### Task requirements:
Retype exactly the span of lines below from the one with "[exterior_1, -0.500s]" through the one with "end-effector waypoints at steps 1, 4". Do not include pictures.
Material for this exercise: Begin
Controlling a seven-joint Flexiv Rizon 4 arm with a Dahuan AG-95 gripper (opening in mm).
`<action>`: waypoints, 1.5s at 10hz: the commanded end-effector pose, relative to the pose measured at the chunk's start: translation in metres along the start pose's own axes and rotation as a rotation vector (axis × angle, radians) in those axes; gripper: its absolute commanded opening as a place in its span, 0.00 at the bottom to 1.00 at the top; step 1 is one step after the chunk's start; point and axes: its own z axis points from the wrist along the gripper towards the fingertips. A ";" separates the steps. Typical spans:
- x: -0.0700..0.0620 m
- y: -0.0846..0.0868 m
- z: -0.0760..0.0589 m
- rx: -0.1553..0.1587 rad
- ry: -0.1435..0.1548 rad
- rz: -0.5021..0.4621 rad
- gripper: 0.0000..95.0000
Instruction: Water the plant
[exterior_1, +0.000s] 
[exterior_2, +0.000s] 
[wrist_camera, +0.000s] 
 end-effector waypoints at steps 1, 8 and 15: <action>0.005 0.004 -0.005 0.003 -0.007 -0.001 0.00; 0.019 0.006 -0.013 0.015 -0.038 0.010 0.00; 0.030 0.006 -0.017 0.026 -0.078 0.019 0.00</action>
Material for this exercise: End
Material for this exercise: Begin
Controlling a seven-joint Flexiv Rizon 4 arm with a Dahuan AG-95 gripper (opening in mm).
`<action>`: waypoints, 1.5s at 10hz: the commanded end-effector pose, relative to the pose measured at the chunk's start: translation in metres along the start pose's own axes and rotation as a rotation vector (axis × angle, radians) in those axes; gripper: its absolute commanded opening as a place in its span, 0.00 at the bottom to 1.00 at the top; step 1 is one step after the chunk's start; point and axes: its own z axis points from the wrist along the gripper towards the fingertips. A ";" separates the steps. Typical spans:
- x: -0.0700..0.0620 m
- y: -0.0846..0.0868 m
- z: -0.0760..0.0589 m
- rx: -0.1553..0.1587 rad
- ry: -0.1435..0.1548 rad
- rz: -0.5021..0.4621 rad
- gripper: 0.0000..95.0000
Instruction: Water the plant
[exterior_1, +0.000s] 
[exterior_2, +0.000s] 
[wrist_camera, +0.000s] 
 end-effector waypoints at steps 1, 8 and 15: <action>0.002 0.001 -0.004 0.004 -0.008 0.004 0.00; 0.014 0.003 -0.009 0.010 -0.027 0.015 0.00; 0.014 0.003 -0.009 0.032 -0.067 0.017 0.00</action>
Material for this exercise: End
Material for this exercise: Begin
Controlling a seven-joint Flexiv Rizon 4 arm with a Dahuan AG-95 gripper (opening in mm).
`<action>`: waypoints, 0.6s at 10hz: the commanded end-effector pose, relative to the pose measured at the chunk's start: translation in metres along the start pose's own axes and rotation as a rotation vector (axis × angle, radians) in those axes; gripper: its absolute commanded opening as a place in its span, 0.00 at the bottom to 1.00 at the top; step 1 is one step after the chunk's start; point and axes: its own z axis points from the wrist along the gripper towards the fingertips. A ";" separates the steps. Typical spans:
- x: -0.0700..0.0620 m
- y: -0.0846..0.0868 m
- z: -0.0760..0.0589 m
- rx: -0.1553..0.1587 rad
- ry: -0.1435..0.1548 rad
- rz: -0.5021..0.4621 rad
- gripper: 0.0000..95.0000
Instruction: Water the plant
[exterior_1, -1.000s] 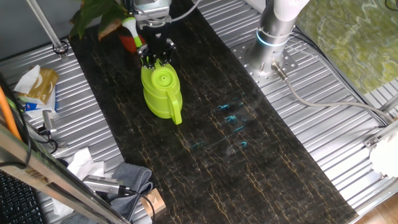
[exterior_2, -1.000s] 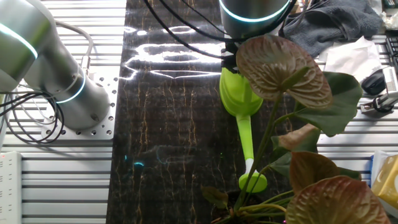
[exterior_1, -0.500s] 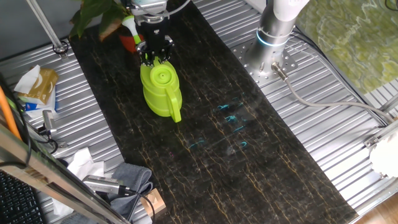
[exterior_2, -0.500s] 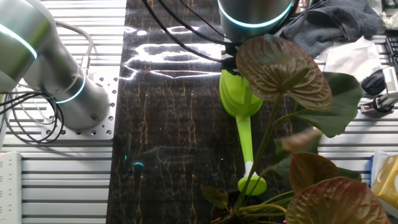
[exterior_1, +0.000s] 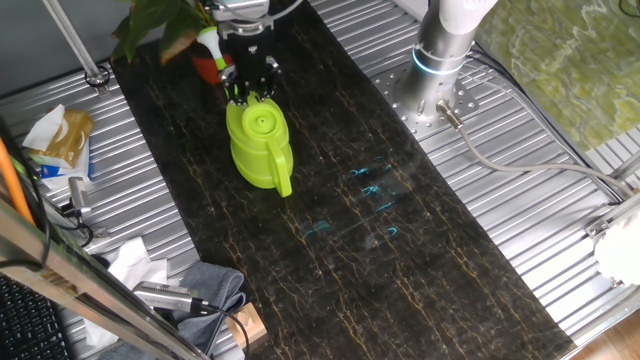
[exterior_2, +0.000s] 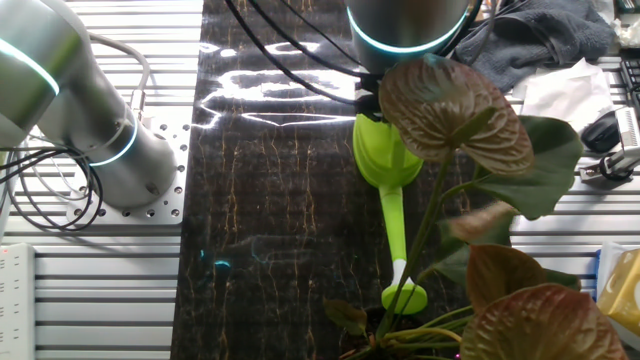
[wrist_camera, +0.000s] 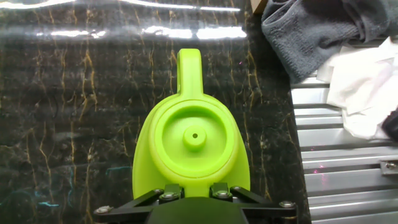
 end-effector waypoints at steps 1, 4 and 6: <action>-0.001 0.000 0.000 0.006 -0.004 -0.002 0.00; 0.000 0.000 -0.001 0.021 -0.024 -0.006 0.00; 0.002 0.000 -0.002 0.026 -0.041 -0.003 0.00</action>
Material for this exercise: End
### Worked solution:
[exterior_1, -0.500s] 
[exterior_2, -0.500s] 
[exterior_1, +0.000s] 
[exterior_2, +0.000s] 
[wrist_camera, +0.000s] 
 end-effector waypoints at steps 1, 4 and 6: <action>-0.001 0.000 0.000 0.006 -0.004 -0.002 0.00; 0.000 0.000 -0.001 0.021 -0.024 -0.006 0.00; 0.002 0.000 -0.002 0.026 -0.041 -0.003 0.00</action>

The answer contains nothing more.